This paper will explore large big box commercial retail building design flaws and construction defects. These buildings of between 100,000 and 200,000 square feet typically have slab floors, flat or low-sloped roofs and 20’-30’ high walls. These buildings look like big boxes, hence the name. Design and construction, HVAC and lighting issues will be discussed, but no attempt to address energy usage issues such as water heating, refrigeration, computers and office equipment, or other energy uses in these buildings.


For more than 50 years, companies have developed or tried to develop techniques to lower the energy costs for operating these buildings by trying to understand where the energy is lost, where energy is consumed, the best ways to minimize the use of energy, the relative costs for the reduction of energy, and various financial measures to evaluate optimal solution alternatives. Table 1 shows a representative display of information from the U.S. EIA’s most recently published Commercial Building Energy Consumption 2003 Survey (the 2007 Survey has still not been published).

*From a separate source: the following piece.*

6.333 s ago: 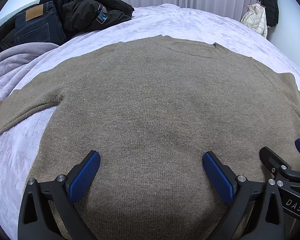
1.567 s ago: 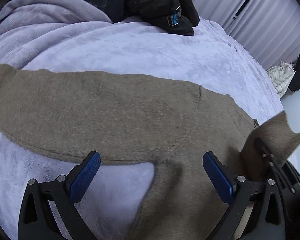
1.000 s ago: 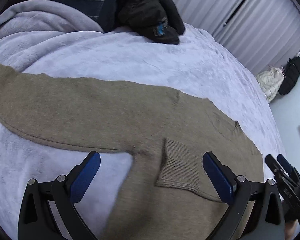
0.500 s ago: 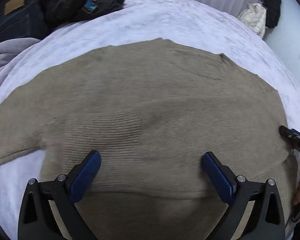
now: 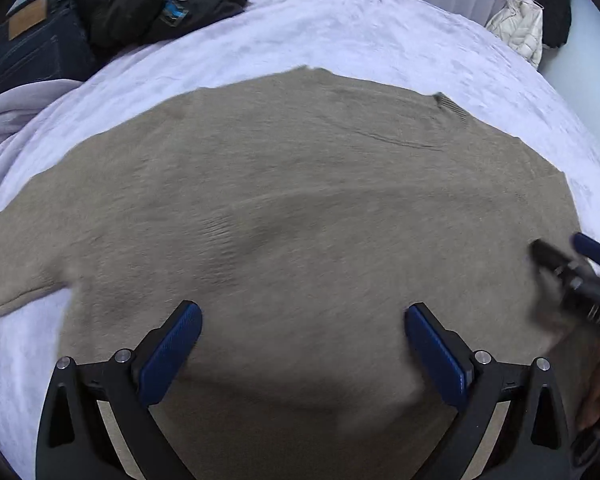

Table 1. US EIA’s 2003 Commercial Building Energy Consumption
Survey [1]. (Source: U.S. Energy Information Agency)


Defining the Problem

As world energy prices continue to fluctuate along an upward trend line, owners of buildings, property managers, state and federal agencies, commercial real estate brokers, among others, are being driven to require more energy efficient buildings, continuous energy improvement programs, financial analysis of energy efficiency, and periodic verification of building operational performance. For example, Table 2 shows the impact of various numbers of air changes per hour which building operators might find important. Monthly space heating costs are shown for an outside temperature of 40°F with an inside temperature of 68°F and a relative humidity of 60% for a 100,000 square foot building with an average wall height of 30 feet.

There needs to be a cost-effective way to holistically verify energy certifications and financially prioritize corrective actions if the energy consumption of the building is less than optimal. Building certifications are not the answer as they often do not include commissioning of the building at all. Case in point: we surveyed a government-funded LEED certified building which should have produced no more than 3 ACH (air changes per hour)…it produced 13 ACH. Missing, misplaced and wet insulation, huge air leaks in building walls and roofs are not only commonly found – they are typical of big box stores and most buildings.

The problem is significant!

Table 2. Cost of heating a big box retail
store as compared to air changes per hour.

Qualitative v. Quantitative

Many professional infrared thermographers are skilled in conducting blower door tests and infrared imaging of the walls, ceilings, windows, and doorways of residential buildings from the outside and the inside of these buildings. However, commercial, industrial and institutional buildings are much more difficult to survey. The size and complexity of larger buildings make it especially difficult to qualify heat loss and air leakage, much less quantify it.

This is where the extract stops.